Final sahnesinde karşımıza çıkan ve gençlerin yaşadıklarının nasıl büyük bir tuzağın (veya oyunun veya kutsal bir ayinin diyebilirsiniz; film hepsine göz kırpan bir hikâyeye sahip) parçası olduğunu anlamamızı sağlayan kuruluşun temsilcisi rolündeki Sigourney Weaver’ın sahnesi aslında belki de filmin nerede başarısız olduğunu anlamaya yarayacak en iyi araç. Ne bu sahnedeki mizansen anlayışı ne de Weaver’ın karakterinin ağzından duyduğumuz “açıklamalar” filme hedeflediği farklılığı, büyüklüğü veya gerçeğin korkunçluğunun yaratacağı dehşet duygusunu elde etmekte yardımcı olabiliyor. Aksine bu sahneye kadar dökülen kanlar, yüzleşilen yüzlerce canavar, yaratık, zombi vs. ve katliamlar seyredeni yeteri kadar yormuşken bir de üzerine bu başarılamamış final gelince, filmden övgü ile söz etmek iyice zorlaşıyor. Başrol oyuncularının genellikle vasatın üzerine çıkamayan oyunları da filmin peşine düştüğü çarpıcılığın hayli uzağında kalmasına neden olmuş açıkçası.

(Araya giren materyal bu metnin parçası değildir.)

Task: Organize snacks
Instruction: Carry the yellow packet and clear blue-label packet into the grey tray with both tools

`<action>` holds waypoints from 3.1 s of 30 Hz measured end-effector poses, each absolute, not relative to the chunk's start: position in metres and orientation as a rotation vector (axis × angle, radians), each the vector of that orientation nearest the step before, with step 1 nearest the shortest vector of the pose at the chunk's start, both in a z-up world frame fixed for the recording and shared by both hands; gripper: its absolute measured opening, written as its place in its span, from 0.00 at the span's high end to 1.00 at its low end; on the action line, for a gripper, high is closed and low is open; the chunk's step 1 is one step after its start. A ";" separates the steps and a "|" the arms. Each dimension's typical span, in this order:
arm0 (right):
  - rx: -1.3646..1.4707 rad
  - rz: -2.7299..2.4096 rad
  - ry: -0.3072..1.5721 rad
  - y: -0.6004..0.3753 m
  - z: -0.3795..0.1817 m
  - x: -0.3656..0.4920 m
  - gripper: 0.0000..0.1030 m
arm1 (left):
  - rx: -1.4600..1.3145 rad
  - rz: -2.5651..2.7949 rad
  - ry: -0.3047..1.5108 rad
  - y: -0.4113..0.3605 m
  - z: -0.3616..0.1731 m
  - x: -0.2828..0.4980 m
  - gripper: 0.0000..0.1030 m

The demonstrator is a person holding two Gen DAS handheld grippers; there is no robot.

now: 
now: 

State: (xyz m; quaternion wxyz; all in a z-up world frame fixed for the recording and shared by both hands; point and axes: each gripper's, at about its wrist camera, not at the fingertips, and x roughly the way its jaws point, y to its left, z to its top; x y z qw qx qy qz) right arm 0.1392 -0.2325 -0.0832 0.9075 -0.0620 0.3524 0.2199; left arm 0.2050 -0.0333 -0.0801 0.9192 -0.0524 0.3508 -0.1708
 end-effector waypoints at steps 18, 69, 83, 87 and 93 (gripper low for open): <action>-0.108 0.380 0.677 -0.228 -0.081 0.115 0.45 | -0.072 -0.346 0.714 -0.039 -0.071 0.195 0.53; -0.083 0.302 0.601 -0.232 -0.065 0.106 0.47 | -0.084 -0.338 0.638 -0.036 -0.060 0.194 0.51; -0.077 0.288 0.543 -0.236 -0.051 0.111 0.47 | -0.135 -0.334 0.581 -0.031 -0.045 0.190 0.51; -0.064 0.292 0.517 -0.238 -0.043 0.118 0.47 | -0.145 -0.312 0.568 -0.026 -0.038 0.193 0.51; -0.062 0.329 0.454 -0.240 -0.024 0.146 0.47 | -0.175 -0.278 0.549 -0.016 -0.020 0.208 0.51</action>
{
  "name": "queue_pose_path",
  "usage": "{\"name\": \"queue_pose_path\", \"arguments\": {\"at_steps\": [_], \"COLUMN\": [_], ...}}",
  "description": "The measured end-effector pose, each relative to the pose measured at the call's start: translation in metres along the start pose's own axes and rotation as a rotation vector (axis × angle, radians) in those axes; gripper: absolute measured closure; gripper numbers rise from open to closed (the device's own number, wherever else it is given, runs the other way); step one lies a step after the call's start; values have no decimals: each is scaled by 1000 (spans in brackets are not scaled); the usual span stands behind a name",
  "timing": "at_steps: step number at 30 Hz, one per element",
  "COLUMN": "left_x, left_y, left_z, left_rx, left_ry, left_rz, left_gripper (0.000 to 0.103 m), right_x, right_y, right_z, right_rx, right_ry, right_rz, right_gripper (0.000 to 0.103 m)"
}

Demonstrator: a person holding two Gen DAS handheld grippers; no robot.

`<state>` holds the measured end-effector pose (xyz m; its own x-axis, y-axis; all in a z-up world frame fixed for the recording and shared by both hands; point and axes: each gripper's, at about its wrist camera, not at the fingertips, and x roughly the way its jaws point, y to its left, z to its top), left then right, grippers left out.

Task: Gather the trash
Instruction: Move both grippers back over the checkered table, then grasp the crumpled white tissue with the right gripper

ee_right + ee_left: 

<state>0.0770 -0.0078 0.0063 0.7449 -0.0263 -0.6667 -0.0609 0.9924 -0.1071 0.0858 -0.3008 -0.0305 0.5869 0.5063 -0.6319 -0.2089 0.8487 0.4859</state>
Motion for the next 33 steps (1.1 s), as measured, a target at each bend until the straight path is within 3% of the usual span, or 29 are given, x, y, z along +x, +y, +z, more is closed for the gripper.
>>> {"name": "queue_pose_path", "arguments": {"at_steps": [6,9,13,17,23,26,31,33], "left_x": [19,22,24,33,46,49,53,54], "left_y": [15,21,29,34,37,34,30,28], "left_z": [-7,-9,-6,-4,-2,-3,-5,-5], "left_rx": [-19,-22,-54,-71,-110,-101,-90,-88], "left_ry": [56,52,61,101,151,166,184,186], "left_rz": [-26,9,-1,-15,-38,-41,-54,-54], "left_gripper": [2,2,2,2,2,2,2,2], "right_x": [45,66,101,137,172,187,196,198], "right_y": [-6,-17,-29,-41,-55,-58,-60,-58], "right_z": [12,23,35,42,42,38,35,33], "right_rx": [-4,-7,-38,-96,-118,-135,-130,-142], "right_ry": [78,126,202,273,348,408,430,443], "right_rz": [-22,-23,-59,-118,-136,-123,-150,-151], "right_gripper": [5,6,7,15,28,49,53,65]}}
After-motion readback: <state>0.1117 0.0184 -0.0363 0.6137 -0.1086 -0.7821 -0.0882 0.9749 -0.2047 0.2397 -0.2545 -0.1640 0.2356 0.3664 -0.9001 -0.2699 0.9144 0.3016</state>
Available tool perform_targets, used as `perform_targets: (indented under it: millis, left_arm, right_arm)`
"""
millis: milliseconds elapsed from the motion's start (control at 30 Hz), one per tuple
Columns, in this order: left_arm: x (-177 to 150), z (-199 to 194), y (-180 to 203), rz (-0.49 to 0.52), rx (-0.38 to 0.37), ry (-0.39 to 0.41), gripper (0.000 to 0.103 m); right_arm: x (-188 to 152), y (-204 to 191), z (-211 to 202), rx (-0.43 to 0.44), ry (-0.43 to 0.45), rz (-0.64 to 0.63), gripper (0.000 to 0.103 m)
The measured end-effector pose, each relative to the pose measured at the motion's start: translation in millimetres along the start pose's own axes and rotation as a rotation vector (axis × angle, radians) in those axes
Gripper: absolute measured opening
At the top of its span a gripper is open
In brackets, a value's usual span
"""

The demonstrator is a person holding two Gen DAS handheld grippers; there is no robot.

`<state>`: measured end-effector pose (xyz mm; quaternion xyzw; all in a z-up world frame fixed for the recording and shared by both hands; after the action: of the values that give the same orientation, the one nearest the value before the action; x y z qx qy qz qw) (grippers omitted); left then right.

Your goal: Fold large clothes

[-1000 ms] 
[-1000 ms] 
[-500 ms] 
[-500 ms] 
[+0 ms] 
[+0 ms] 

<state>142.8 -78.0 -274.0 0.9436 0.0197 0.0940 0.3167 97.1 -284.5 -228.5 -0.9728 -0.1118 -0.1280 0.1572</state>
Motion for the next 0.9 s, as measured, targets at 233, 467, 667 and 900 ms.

Film beş tipik karakter ile anlatıyor hikâyesini ve bunu özellikle yapıyor; bu karakterler sarışın, aptal ve seksi bir kız (gerçek sarışın olmadığını ve kullandığı saç boyasının onu yavaş yavaş aptallaştırdığını öğreniyoruz), onun sevgilisi sporcu ve yakışıklı genç, masum bir bakire (bu tanıma pek uymasa da, elde olanla yetindik diyor oyunu hazırlayan yönetici), entelektüel bir genç adam ve grubun komiği rolündeki bir başka genç bu karakterler. Senaryo bu klişe karakterleri gerçek sarışın olmamaları, komiğin bir yarı kahramana dönüşmesi gibi unsurlarla farklılaştırarak filmi türün diğer örneklerinden ayrı bir yere oturtmaya çalışmış ama sonuçta karşımızdakinin bu örneklerden sinemasal olarak hiçbir farkı yok. Evet burada da oluk oluk kan akıyor, gözler oyuluyor, arada erotizme göz kırpılıyor vs. Genellikle başarılı olan efektler ise zaman zaman göze fazlası ile batan dijital yapıları ile rahatsız edebilirler. Özellikle yüzlerce korkunç yaratığın ortalığı bir katliam alanına dönüştürdüğü hayli uzun sahne bu rahatsızlığın en çok dikkat çektiği bölüm.

Film eli yüzü düzgün anlatımı ile klişelerle oynayan bir komedi olarak düşünülseymiş (klişeleri ters yüz etmeyi ve buradan farklı bir yere gitmeyi beceremediğine göre geriye bu kalıyor), belki daha eğlenceli bir sonuç ile karşılaşabilirdik. Bu hali ile sıkmayan, arzu ettiği kadar olmasa da merak uyandıran ve iyi vakit geçirtebilecek ama kesinlikle farklı olamayan bir film olmuş sadece.